## Records from a data collection
———

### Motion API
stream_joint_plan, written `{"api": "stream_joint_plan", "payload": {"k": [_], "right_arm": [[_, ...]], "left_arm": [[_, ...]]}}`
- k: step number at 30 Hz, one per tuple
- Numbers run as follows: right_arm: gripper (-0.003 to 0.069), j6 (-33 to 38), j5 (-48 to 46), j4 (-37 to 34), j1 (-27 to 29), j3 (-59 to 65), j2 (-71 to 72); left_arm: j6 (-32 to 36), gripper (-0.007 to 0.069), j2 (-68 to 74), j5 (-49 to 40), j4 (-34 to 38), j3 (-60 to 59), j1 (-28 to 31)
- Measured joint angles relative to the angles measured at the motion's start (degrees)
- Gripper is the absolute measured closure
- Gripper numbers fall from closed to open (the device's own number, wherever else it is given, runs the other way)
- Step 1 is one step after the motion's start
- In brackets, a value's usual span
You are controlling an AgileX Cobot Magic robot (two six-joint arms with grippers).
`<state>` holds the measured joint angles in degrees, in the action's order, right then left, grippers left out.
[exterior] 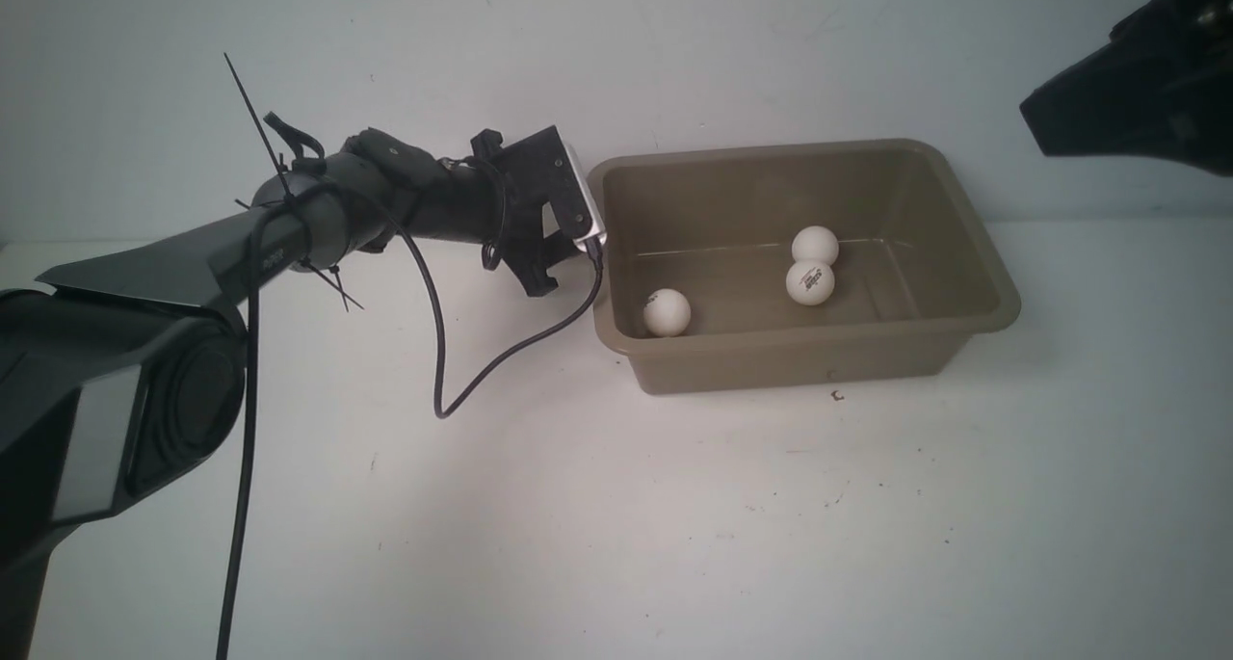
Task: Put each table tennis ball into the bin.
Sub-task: Use the left arm to clamp the table tennis ball closest to it
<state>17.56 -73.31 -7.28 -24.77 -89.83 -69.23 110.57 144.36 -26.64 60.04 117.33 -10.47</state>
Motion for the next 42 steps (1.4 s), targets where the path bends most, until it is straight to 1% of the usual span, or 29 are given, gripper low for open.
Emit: {"api": "stream_joint_plan", "payload": {"k": [2,5,16,25,35,38,42], "right_arm": [[0.0219,0.0,0.0,0.0,0.0,0.0,0.0],[0.0219,0.0,0.0,0.0,0.0,0.0,0.0],[0.0219,0.0,0.0,0.0,0.0,0.0,0.0],[0.0219,0.0,0.0,0.0,0.0,0.0,0.0],[0.0219,0.0,0.0,0.0,0.0,0.0,0.0],[0.0219,0.0,0.0,0.0,0.0,0.0,0.0],[0.0219,0.0,0.0,0.0,0.0,0.0,0.0]], "left_arm": [[1.5,0.0157,0.0,0.0,1.7,0.0,0.0],[2.4,0.0157,0.0,0.0,2.5,0.0,0.0],[3.0,0.0157,1.1,0.1,2.8,0.0,0.0],[4.9,0.0157,1.3,-0.2,5.9,0.0,0.0],[5.3,0.0157,2.7,-1.4,8.1,0.0,0.0],[7.1,0.0179,3.0,-1.8,10.7,0.0,0.1],[11.8,0.0256,3.4,-1.8,15.3,0.0,0.1]]}}
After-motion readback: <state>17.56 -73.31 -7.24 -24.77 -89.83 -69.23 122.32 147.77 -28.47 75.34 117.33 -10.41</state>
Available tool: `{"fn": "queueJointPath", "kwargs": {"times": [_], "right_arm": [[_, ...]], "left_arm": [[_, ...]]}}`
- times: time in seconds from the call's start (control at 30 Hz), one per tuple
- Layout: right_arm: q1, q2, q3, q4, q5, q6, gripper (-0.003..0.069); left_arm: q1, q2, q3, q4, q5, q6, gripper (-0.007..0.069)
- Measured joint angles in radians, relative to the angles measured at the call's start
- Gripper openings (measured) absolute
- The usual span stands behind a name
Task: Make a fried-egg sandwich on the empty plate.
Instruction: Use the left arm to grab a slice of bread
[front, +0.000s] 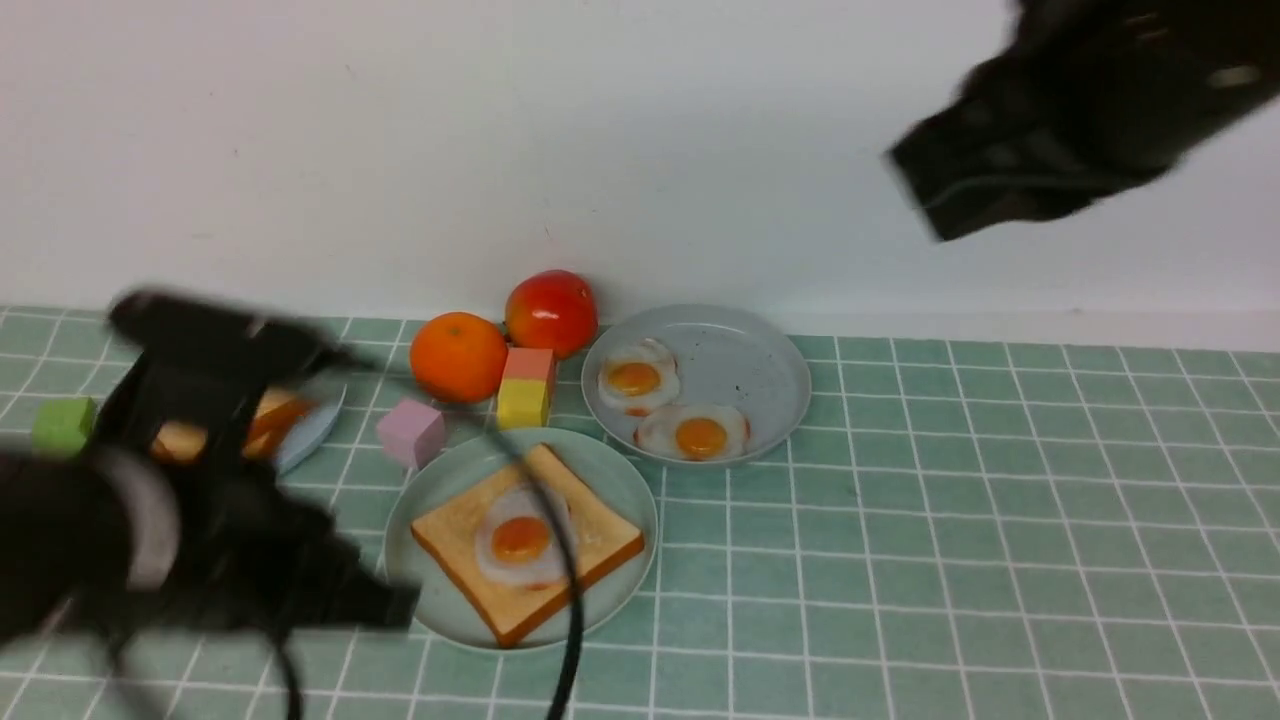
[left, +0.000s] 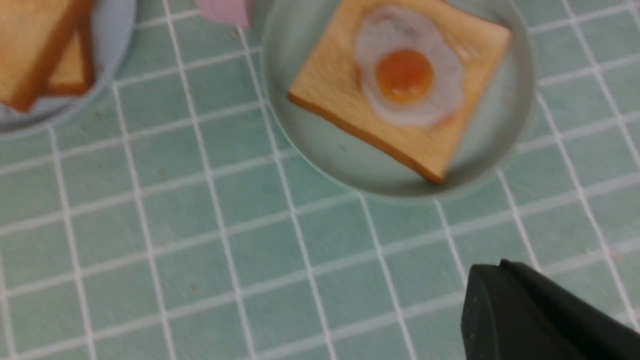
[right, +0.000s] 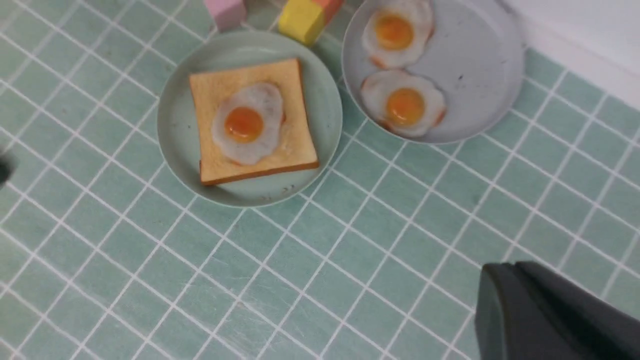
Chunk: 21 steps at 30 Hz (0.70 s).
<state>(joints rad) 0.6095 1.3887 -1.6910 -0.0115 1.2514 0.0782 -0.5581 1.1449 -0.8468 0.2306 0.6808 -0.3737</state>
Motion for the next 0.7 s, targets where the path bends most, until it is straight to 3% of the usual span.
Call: {"fn": "queueJointPath", "kwargs": {"times": [0.1, 0.27, 0.3, 0.4, 0.57, 0.7], "right_arm": [[0.000, -0.082, 0.075, -0.004, 0.001, 0.000, 0.0031], [0.000, -0.288, 0.289, -0.007, -0.007, 0.000, 0.0036], [0.000, -0.302, 0.296, -0.008, -0.008, 0.000, 0.0036], [0.000, -0.402, 0.389, -0.022, -0.030, 0.000, 0.0041], [0.000, -0.501, 0.454, -0.029, -0.033, 0.000, 0.0047], [0.000, -0.584, 0.483, -0.030, -0.033, 0.000, 0.0055]], "left_arm": [[0.110, 0.090, -0.077, -0.067, 0.004, 0.129, -0.0013], [0.366, 0.271, -0.221, -0.301, 0.041, 0.499, -0.0013], [0.366, 0.271, -0.221, -0.301, 0.041, 0.511, -0.0013], [0.498, 0.414, -0.317, -0.397, 0.045, 0.661, -0.0013], [0.584, 0.572, -0.434, -0.403, 0.063, 0.785, -0.0010], [0.592, 0.672, -0.535, -0.316, 0.058, 0.885, 0.0085]]}}
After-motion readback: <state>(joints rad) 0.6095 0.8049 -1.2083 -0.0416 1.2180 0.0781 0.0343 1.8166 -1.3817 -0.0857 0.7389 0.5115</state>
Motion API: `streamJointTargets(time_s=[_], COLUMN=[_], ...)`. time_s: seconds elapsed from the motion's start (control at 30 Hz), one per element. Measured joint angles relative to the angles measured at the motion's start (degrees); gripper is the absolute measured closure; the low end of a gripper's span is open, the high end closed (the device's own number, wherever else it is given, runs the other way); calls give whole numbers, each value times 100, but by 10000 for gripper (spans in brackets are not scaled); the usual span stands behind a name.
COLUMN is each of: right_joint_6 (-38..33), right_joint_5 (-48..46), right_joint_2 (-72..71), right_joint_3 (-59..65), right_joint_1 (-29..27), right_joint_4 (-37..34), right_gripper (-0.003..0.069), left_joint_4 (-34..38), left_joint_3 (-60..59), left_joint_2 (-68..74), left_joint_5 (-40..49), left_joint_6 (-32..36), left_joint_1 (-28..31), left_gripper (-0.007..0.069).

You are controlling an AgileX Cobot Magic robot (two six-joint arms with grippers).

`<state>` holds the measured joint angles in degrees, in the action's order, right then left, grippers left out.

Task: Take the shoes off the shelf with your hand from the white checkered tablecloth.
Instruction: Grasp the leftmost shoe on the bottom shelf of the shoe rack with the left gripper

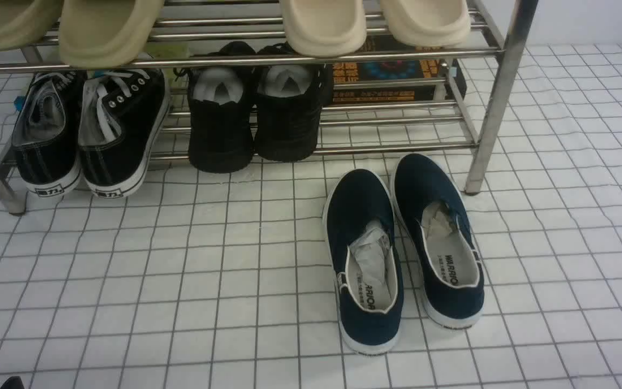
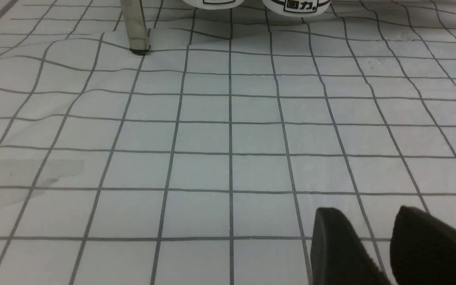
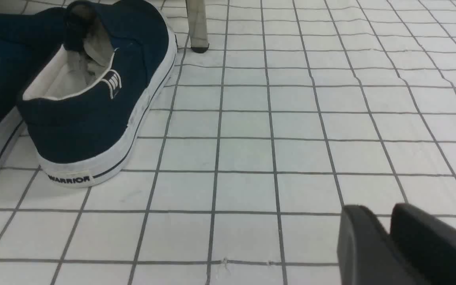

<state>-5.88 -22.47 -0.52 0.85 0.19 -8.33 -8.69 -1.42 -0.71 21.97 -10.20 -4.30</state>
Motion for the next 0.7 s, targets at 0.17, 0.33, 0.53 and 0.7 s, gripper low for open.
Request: streamJointTargets(time_s=[0.17, 0.33, 0.53, 0.7], right_joint_6=[0, 0, 0, 0], right_joint_5=[0, 0, 0, 0], right_joint_2=[0, 0, 0, 0], right_joint_3=[0, 0, 0, 0], right_joint_1=[0, 0, 0, 0], right_joint_4=[0, 0, 0, 0], right_gripper=[524, 520, 509, 501], left_joint_4=[0, 0, 0, 0], left_joint_3=[0, 0, 0, 0], left_joint_2=[0, 0, 0, 0], left_joint_5=[0, 0, 0, 0], left_joint_6=[0, 0, 0, 0], left_joint_1=[0, 0, 0, 0], left_gripper=[384, 384, 384, 384])
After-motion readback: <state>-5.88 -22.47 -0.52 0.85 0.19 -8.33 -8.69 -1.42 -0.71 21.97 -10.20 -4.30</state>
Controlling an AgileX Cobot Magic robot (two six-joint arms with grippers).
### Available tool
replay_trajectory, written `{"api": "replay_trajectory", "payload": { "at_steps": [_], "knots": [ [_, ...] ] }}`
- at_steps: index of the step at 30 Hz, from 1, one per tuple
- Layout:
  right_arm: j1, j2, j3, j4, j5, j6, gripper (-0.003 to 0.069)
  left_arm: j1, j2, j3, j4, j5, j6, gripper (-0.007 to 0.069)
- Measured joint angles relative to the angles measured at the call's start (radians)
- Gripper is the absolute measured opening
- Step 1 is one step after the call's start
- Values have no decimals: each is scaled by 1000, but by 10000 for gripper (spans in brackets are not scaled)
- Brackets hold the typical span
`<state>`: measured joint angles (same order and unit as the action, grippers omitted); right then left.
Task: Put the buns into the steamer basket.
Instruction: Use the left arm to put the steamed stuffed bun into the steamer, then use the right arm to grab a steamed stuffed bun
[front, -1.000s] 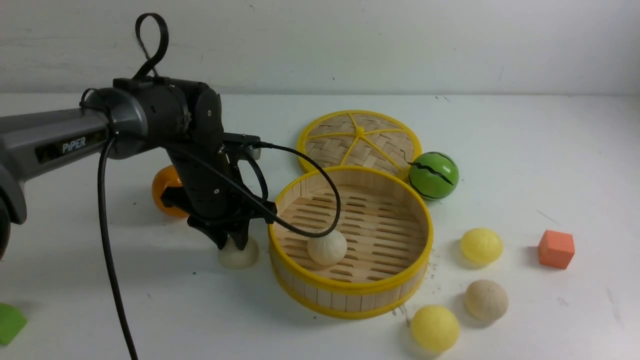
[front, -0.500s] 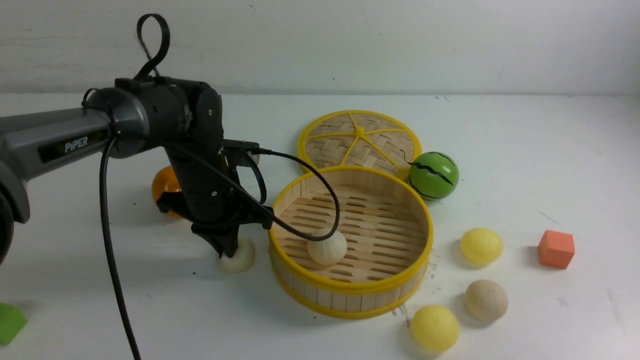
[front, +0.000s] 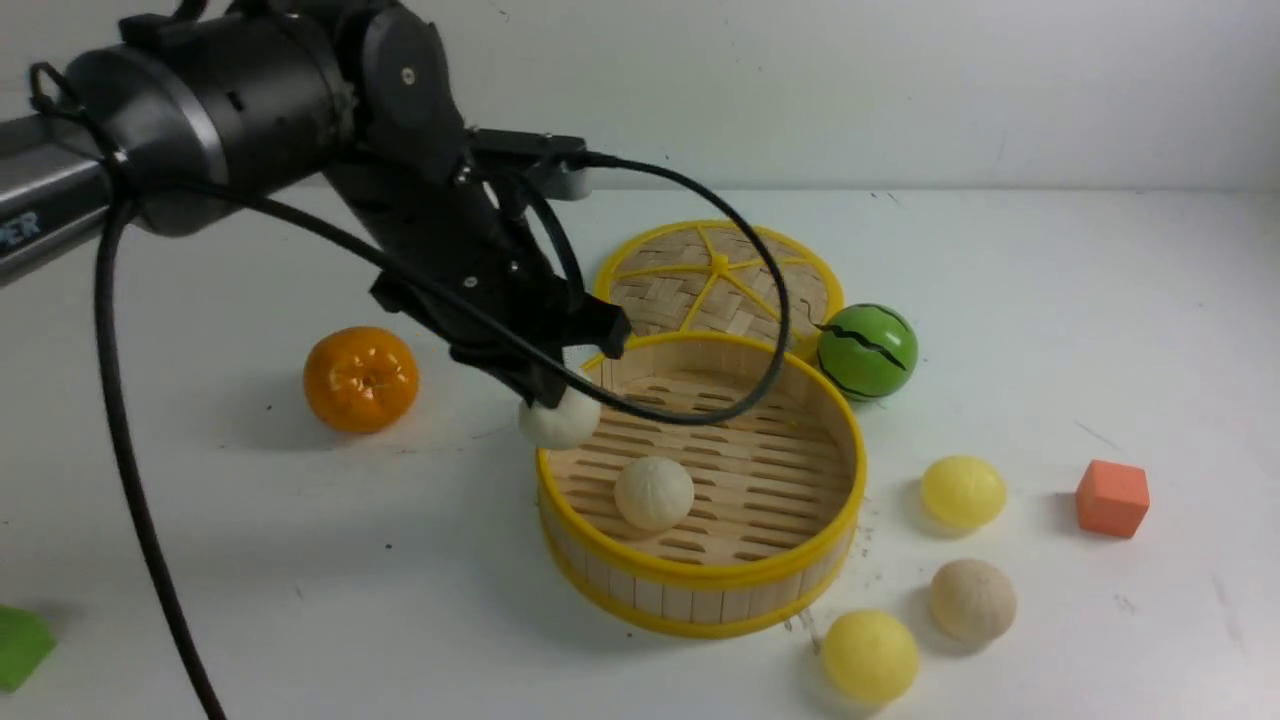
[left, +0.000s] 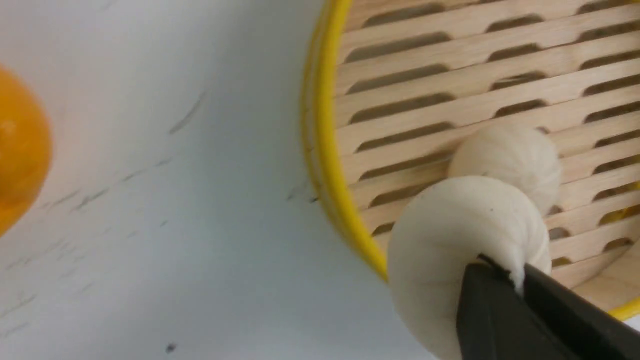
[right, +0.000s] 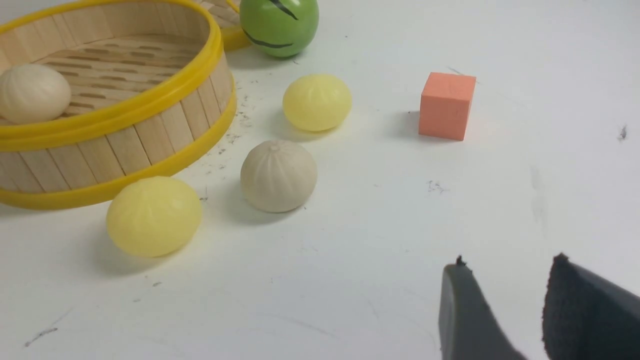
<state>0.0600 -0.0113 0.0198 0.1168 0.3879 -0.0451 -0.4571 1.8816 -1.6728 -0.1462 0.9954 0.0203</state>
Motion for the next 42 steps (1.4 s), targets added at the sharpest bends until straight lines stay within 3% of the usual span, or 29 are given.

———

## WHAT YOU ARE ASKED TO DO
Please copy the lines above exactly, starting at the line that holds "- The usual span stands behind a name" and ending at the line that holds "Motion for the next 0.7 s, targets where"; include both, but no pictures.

## RESPONSE FOR THIS EXERCISE
- The usual span stands behind a name
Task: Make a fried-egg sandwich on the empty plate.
Instruction: Use the left arm to grab a slice of bread
[front, +0.000s] 
[left, +0.000s] 
[right, +0.000s] 
Chunk: 21 steps at 30 Hz (0.70 s).
<state>(joints rad) 0.6095 1.3887 -1.6910 -0.0115 1.2514 0.0782 -0.5581 1.1449 -0.8468 0.2306 0.6808 -0.3737</state>
Motion for the next 0.7 s, targets where the path bends most, until it is straight to 3% of the usual span.

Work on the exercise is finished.